■ **TASK INSTRUCTIONS**:
Reproduce the entries exactly. Omit none of them.

Data records:
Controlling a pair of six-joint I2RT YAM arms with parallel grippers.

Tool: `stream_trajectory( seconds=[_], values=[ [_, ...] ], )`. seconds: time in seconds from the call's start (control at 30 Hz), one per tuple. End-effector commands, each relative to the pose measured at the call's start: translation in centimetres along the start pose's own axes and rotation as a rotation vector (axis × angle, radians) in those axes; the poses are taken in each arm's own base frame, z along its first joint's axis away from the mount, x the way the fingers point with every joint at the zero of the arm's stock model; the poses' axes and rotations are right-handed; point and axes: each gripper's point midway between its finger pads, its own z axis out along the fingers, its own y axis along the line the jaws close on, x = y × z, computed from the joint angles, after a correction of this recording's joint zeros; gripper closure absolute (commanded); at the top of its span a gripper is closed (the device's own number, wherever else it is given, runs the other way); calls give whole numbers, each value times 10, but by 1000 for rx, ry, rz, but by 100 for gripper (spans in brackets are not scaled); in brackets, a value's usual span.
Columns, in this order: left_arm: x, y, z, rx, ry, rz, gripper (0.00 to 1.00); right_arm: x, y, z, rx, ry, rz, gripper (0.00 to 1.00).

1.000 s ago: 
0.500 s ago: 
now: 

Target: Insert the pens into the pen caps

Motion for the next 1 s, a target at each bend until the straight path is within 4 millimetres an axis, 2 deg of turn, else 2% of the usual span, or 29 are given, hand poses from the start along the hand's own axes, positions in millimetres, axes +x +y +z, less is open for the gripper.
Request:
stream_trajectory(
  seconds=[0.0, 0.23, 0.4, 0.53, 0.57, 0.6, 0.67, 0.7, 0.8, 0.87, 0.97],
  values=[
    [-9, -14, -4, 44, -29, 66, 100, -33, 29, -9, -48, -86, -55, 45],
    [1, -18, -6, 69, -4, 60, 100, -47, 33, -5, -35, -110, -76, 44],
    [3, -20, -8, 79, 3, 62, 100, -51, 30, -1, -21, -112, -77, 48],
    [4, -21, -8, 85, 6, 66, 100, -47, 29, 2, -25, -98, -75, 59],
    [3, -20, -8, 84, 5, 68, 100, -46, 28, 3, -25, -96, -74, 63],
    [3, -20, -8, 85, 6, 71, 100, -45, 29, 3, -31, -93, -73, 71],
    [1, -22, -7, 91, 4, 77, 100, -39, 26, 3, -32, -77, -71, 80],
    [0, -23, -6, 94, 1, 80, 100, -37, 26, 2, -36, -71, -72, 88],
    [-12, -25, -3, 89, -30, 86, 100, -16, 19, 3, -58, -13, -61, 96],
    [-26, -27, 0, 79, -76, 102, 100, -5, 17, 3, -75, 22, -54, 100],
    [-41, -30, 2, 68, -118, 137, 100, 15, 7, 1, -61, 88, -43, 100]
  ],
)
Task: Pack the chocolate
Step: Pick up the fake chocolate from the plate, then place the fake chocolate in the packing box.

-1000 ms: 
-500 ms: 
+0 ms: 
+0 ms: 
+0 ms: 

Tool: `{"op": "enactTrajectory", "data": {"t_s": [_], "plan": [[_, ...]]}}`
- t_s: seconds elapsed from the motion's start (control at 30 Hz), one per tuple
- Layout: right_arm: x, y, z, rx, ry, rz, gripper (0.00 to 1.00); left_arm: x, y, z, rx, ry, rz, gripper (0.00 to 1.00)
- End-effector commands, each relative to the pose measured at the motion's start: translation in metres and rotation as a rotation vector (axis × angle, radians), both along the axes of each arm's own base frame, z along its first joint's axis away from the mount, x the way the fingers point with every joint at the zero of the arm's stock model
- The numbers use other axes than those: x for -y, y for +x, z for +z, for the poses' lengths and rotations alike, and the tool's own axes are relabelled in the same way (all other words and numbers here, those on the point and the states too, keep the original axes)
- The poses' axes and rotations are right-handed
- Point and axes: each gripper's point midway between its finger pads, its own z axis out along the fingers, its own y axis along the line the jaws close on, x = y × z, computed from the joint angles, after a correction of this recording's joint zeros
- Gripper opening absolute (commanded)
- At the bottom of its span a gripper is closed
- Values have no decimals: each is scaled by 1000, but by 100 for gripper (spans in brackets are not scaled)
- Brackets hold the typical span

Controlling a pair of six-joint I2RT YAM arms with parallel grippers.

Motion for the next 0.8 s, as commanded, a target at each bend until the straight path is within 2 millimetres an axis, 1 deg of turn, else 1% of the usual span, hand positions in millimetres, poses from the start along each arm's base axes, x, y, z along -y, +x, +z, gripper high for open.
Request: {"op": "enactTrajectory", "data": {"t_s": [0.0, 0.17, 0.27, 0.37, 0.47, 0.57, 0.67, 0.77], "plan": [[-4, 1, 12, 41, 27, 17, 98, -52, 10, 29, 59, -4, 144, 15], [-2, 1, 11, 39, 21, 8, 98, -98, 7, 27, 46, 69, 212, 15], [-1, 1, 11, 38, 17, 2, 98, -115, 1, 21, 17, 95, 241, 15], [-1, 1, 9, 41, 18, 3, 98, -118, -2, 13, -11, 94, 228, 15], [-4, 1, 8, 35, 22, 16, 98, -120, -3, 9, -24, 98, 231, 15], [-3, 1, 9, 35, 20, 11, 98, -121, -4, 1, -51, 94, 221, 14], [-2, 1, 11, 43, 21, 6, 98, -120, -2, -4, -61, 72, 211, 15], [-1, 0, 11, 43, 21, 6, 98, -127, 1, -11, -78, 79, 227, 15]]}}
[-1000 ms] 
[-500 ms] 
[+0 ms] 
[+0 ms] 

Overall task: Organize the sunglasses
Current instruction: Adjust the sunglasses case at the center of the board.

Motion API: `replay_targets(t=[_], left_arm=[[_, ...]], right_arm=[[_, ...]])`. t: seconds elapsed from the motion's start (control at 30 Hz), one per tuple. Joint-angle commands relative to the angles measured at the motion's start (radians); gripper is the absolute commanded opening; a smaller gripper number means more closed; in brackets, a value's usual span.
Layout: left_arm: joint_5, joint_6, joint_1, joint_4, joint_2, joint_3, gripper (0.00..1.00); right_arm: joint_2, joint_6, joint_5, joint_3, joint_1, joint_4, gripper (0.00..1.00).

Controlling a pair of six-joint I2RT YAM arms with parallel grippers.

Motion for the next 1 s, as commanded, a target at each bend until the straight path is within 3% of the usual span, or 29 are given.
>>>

■ **REPLY**:
Controlling a pair of six-joint I2RT YAM arms with parallel grippers.

Tool: `stream_trajectory( seconds=[_], values=[ [_, ...] ], )`. seconds: time in seconds from the call's start (control at 30 Hz), one per tuple. End-effector commands, each relative to the pose measured at the call's start: translation in centimetres along the start pose's own axes and rotation as a rotation vector (axis × angle, radians) in those axes; the poses are taken in each arm's own base frame, z along its first joint's axis away from the mount, x the way the fingers point with every joint at the zero of the arm's stock model; the poses' axes and rotations are right-handed; point and axes: each gripper's point midway between its finger pads, its own z axis out along the fingers, its own y axis along the line the jaws close on, x = y × z, computed from the joint angles, after a correction of this recording's joint zeros; gripper closure absolute (commanded); at the top of its span a gripper is closed (the device's own number, wherever else it is given, runs the other way); calls give whole numbers, each value times 10, but by 1000 for rx, ry, rz, but by 100 for gripper (spans in brackets are not scaled); in brackets, a value's usual span.
Columns, in this order: left_arm: x, y, z, rx, ry, rz, gripper (0.00 to 1.00); right_arm: x, y, z, rx, ry, rz, gripper (0.00 to 1.00).

1.000 s ago: 
0.500 s ago: 
now: 

Target: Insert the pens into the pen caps

Motion for the next 1 s, a target at each bend until the straight path is within 4 millimetres an axis, 2 deg of turn, else 2% of the usual span, or 29 are given, hand poses from the start along the hand's own axes, positions in millimetres, axes +x +y +z, less is open for the gripper.
Request:
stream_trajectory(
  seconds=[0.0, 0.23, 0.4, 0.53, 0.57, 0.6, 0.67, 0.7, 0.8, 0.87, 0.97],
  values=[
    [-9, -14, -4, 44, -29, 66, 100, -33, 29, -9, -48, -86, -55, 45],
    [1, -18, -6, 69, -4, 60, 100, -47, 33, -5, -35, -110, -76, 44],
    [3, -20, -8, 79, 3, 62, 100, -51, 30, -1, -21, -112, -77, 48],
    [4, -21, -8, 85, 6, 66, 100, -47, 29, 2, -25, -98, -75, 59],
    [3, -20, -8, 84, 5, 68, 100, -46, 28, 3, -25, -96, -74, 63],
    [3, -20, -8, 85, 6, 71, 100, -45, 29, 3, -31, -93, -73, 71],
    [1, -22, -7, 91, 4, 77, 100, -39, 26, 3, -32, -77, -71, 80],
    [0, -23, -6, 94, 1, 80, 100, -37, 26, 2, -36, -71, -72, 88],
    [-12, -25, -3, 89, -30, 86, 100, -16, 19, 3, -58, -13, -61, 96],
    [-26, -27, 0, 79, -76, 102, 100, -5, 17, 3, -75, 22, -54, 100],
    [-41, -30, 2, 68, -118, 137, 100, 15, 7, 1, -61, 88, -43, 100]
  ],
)
Task: Pack the chocolate
Step: Pick up the fake chocolate from the plate, then place the fake chocolate in the packing box.

-1000 ms: 
-500 ms: 
+0 ms: 
+0 ms: 
+0 ms: 

Tool: `{"op": "enactTrajectory", "data": {"t_s": [_], "plan": [[_, ...]]}}`
- t_s: seconds elapsed from the motion's start (control at 30 Hz), one per tuple
- Layout: right_arm: x, y, z, rx, ry, rz, gripper (0.00 to 1.00); left_arm: x, y, z, rx, ry, rz, gripper (0.00 to 1.00)
- End-effector commands, each relative to the pose measured at the motion's start: translation in metres and rotation as a rotation vector (axis × angle, radians), both along the axes of each arm's own base frame, z along its first joint's axis away from the mount, x the way the fingers point with every joint at the zero of the arm's stock model
- The numbers use other axes than those: x for -y, y for +x, z for +z, for the poses' lengths and rotations alike, and the tool's own axes are relabelled in the same way (all other words and numbers here, those on the point and the states too, keep the original axes)
- The poses' axes and rotations are right-handed
- Point and axes: each gripper's point midway between its finger pads, its own z axis out along the fingers, its own y axis along the line the jaws close on, x = y × z, computed from the joint angles, after a correction of this recording's joint zeros
- Gripper opening absolute (commanded)
- At the bottom of its span a gripper is closed
- Values have no decimals: each is scaled by 1000, but by 100 for gripper (spans in brackets are not scaled)
- Brackets hold the typical span

Controlling a pair of six-joint I2RT YAM arms with parallel grippers.

Motion for the next 0.8 s, as commanded, a target at each bend until the straight path is within 2 millimetres an axis, 1 deg of turn, else 1% of the usual span, hand positions in millimetres, poses from the start along each arm's base axes, x, y, z along -y, +x, +z, gripper high for open.
Request: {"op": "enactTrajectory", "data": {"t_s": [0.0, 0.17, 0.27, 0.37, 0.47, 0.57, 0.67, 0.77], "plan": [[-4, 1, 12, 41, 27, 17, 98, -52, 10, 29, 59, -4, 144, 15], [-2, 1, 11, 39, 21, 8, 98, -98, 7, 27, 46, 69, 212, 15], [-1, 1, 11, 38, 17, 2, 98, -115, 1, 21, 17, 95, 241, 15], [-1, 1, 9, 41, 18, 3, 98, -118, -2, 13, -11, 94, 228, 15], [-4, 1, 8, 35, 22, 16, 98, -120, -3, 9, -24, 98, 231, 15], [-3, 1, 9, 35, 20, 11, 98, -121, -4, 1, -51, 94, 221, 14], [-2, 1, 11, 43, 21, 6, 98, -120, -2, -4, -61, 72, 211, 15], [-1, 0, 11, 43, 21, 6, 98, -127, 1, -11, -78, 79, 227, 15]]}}
[-1000 ms] 
[-500 ms] 
[+0 ms] 
[+0 ms] 

Overall task: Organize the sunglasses
Current instruction: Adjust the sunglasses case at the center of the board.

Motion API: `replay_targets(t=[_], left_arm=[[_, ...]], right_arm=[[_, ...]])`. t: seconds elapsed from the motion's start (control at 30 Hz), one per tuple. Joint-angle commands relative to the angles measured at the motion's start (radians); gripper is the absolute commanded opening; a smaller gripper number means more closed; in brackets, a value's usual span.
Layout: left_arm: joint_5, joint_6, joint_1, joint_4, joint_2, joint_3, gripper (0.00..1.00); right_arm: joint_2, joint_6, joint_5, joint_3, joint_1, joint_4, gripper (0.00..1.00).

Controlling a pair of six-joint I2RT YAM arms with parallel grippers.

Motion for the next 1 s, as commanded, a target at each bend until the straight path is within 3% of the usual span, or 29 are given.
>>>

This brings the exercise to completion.